Use this tool to break down the ecosystem service assessment process into a logical sequence of steps.

Each step provide you with the objective, the expected outcome as well as resources, illustrative real world cases and tools & methods.

Outcomes of this stage


Identify plural values

Values refer to a principle associated with a given worldview or cultural context, a preference someone has for a particular state of the world, and/or the importance of something for itself or for others. These different types of values are often interlinked. For example, ethical principles can lead one to assign importance to different ecosystem services and consequently to have a preference for a specific course of action. It is important to incorporate all types of values into land and water management, also the non-tangible ones.

Valuation methods

A wide range of socio-cultural and monetary valuation methods are available to capture plural values.  Socio-cultural valuation methods explore ways of representing cognitive, emotional, and ethical responses to nature. Approaches include preference assessment within multi-criteria analysis and time use methodsphoto-elicitation; photoseries analysis; narrative methods; participatory mapping of ecosystem services; scenario planning and deliberative methods.  Socio-cultural valuation methods cover a wide range of  contexts, but are particularly suited for exploring context specificity of values, and aspects of ecosystem services that cannot be commodified or expressed through markets. Monetary valuation methods quantify preferences, needs, and desires of people for ecosystem services in money terms.  Monetary valuation methods include cost-based methods, hedonic property pricing, production function approach, shadow pricing, stated preference methods, and travel cost methods, and value transfer methods. Depending on the decision context and the method, valuation estimates will be conditional on how stakeholders rights are affected and on their disposable income.  Monetary valuation approaches cover a wide range of contexts, but are particularly suited for describing values across wider populations for ecosystem services that are traded directly or indirectly in markets.

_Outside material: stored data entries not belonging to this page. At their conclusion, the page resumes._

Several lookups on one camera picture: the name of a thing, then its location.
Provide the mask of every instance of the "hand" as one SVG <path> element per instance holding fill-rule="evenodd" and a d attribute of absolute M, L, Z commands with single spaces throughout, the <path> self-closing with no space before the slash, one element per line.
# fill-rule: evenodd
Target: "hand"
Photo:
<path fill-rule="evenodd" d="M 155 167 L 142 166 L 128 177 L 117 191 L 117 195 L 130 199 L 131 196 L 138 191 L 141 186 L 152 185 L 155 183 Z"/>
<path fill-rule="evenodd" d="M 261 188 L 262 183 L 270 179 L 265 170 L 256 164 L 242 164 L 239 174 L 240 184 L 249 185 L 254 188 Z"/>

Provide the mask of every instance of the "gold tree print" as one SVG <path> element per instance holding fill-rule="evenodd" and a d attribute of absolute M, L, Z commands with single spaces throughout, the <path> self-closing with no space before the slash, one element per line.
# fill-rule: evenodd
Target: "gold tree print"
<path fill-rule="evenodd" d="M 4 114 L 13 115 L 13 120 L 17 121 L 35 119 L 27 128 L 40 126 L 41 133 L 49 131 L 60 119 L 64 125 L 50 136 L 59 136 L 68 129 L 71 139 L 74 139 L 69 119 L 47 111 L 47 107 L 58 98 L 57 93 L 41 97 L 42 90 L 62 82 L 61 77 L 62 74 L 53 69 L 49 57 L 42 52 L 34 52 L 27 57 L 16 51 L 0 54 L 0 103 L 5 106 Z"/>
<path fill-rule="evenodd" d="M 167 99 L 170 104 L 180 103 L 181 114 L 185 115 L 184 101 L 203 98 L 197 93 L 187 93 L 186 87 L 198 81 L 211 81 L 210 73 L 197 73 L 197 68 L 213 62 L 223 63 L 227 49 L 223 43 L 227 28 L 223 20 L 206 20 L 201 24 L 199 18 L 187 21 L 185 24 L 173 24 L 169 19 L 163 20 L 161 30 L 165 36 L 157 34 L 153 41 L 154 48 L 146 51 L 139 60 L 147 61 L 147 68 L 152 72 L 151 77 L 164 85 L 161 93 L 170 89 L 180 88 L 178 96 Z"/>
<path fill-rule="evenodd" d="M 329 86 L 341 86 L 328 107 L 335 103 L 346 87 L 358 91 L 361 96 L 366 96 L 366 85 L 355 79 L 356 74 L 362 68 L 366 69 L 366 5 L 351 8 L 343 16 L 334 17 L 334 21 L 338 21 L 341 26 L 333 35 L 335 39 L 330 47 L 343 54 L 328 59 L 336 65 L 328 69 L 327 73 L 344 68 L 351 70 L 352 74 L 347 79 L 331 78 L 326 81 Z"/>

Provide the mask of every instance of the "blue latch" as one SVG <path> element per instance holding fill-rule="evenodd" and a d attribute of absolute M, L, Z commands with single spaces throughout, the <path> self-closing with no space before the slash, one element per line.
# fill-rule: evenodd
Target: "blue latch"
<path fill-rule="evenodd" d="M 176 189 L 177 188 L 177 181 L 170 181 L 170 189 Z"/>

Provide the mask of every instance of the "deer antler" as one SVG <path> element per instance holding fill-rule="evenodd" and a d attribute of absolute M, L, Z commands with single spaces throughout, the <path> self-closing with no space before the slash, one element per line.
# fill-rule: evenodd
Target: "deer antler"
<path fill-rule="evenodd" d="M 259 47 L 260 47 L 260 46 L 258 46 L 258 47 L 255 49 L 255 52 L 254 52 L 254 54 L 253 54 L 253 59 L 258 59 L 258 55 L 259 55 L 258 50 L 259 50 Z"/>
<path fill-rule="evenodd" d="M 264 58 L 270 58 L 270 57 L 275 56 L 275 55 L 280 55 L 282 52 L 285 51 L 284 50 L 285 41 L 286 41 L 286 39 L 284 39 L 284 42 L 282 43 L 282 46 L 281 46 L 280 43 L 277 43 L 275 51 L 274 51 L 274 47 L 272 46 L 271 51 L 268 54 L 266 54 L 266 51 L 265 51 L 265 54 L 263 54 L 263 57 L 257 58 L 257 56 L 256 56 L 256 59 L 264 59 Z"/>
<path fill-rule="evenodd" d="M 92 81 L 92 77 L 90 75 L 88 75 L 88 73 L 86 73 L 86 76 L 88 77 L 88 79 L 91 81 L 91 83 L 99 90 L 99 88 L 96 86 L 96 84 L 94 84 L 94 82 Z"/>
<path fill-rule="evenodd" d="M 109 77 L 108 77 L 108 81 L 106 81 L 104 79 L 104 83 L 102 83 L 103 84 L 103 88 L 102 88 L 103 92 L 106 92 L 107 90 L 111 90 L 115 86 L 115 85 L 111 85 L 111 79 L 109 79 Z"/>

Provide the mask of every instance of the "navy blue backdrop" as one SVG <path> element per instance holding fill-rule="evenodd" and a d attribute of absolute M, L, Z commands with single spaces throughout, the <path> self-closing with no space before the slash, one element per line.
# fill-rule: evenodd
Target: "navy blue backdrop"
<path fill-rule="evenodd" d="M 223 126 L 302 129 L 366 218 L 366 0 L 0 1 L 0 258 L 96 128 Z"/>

Valuation results, synthesis and integrated assessment

Socio-cultural and monetary valuation results can be used for awareness raising about specific aspects of ecosystem services.  Some socio-cultural valuation results can support stakeholder dialogue and in some cases also conflict resolution processes.  Monetary valuation methods can be used in natural capital accounting to monitor trends in the market values of ecosystem services, and in benefit-cost analysis of environmental management measures that have mainly market-related impacts. Individual monetary valuation methods can inform the design of monetary incentives and in some special cases be used to determine the economic value of environmental liabilities. Multi-criteria methods can be used to address trade-offs and elicit participants’ preferences for alternative courses of action, and Bayesian belief networks can synthesis value information for decision support.